Vincent is barely a chick marked for recognition in the party scheme of things. Unlike some of the candidates, he’s had no actual relations in the NPP nor has he been closely aligned to the usual patriarchal sects in the tradition – he’s barely 30. I most certainly believe that he made a deliberate choice to join the NPP. So just maybe, if anybody ever said that you needed to have an uncle to pursue your fullest dreams in the New Patriotic Party or to make a meteoric rise, then Mr Assafuah could be your answer. And why is Ekow’s story intriguing?
As the congratulatory messages trickled in, particularly for those who are alumni from KNUST, there is this subtle bewilderment among many – an acknowledgement of the notion, that maybe 8 years ago, if people were asked to submit a list of those marked for political success in any of the political parties, there was a pretty good chance, Ekow’s name would have been far from the list. But here we are, the delegates of Old Tafo have chosen to lead them, a young, ambitious, spirited candidate who from all indications may be putting his best fight in Parliament.
As stonebwoy sang in what has become one of my an all-time favourite music, “You only know my name, but you don’t know my story”.
So, if any journalist may be interested in unravelling the Assafuah story, you would be told the story of a man who’s been in the wilderness for a long time; has been unsuccessful at several of his student political ambitions – from the Faculty Association level to the highest association of University students in Ghana – where he was shy of a few votes to become USAG President.
You would be told of the story of a chap who has been the butt of many jokes in the student political circles in KNUST. Some have said that but for his victory as the President of the National Service Personnel Association (NASPA), maybe Ekow would have fallen out with politics.
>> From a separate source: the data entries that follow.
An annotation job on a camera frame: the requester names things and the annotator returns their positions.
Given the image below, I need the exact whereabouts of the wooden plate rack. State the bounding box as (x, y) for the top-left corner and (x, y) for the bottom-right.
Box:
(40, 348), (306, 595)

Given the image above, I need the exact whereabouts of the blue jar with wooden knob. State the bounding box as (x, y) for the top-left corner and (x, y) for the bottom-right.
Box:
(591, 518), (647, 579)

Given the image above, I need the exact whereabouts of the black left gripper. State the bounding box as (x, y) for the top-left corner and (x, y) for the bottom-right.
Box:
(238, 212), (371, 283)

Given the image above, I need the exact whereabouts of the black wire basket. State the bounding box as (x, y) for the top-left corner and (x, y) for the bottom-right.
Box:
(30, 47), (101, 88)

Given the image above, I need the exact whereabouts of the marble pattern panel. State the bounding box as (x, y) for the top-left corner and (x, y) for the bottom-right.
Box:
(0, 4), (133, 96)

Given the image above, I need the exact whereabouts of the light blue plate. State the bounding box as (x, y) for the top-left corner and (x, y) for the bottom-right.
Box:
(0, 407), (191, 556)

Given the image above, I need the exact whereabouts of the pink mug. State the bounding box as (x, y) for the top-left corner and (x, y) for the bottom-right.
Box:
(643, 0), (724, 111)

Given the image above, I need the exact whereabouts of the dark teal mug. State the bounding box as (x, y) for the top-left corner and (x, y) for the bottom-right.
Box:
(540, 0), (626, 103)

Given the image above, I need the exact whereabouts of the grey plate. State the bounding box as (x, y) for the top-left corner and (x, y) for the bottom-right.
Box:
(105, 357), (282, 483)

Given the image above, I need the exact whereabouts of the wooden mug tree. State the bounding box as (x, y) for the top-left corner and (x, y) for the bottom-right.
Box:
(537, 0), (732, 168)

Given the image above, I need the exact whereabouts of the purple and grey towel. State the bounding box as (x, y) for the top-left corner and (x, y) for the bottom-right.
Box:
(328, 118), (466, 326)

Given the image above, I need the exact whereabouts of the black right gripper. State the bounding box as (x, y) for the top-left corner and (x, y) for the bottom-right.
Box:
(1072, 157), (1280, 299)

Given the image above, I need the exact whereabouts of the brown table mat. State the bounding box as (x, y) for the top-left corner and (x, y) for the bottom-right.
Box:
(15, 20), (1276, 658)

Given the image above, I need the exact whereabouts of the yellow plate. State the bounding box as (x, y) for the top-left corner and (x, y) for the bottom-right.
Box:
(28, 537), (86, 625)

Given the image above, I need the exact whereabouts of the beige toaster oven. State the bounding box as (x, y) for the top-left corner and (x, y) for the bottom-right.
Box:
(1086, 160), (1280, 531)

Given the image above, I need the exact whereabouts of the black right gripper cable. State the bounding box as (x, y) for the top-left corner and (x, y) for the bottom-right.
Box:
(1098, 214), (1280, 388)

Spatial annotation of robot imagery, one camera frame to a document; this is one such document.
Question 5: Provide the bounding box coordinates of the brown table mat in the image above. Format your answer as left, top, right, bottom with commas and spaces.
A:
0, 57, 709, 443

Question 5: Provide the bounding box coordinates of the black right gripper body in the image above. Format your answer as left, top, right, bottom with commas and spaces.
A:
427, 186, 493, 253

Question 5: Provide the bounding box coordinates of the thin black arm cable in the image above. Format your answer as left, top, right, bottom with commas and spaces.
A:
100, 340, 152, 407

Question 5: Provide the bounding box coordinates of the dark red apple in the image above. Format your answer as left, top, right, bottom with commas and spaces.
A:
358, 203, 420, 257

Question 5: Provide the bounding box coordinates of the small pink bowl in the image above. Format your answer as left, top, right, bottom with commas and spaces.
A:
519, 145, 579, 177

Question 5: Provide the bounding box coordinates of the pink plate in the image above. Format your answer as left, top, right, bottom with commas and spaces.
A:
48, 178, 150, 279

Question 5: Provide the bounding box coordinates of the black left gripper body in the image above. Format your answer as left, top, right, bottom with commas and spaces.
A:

I disagree then as I do now. There were those who walked up to me – and they meant well - as one of his close confidants at the National Theatre during the district NASPA elections and said, “look if he wins at this one, don’t encourage him to run any further, it might destroy him if he lost again. Yet each time, there was this look on his face – a prism of self-fulfilling prophetic fear and irreprehensible desperation – and maybe we all have to be that desperate at a point in our lives.
Making it through the party’s communication team, Ekow showed all of us that sometimes all one had to do was put their head in the fight and they would be great at it. He honed his skills and demonstrated the fighter and the political marketer and networker he was, traits that I believe earned him his current role as PRO at the Ministry, a service I believe he gave his heart out to, complementing his boss, the famous Matthew Opoku Prempeh in commanding the story of what remains President Akufo-Addo’s most critical ministry.
And so in December, when the people of Old Tafo go to the polls, they would be electing as Dr Anthony Akoto Osei’s replacement in Parliament, a much younger townsman, whose voice is remembered as the still little bread-hawker in Tafo-Pankrono, a patriot whose wobbly tentacles are strategically being spread along the mother Elephant’s foot.
A tough spirit, a go-getter, a hard-working young man and a consummate entrepreneur. He may have lots of interest in Economics like his predecessor, having earned two Master’s degree in Economics from the nation’s premier university and as well a PhD candidate. A Political Science and Law degree holder and a fiery young man who has taught all of us that it doesn’t all have to look prim and proper from scratch, it doesn’t have to follow a certain order and that even when the billows are raging, we can swim for new horizons if we have the courage and the audacious hope to keep an eye on the shore.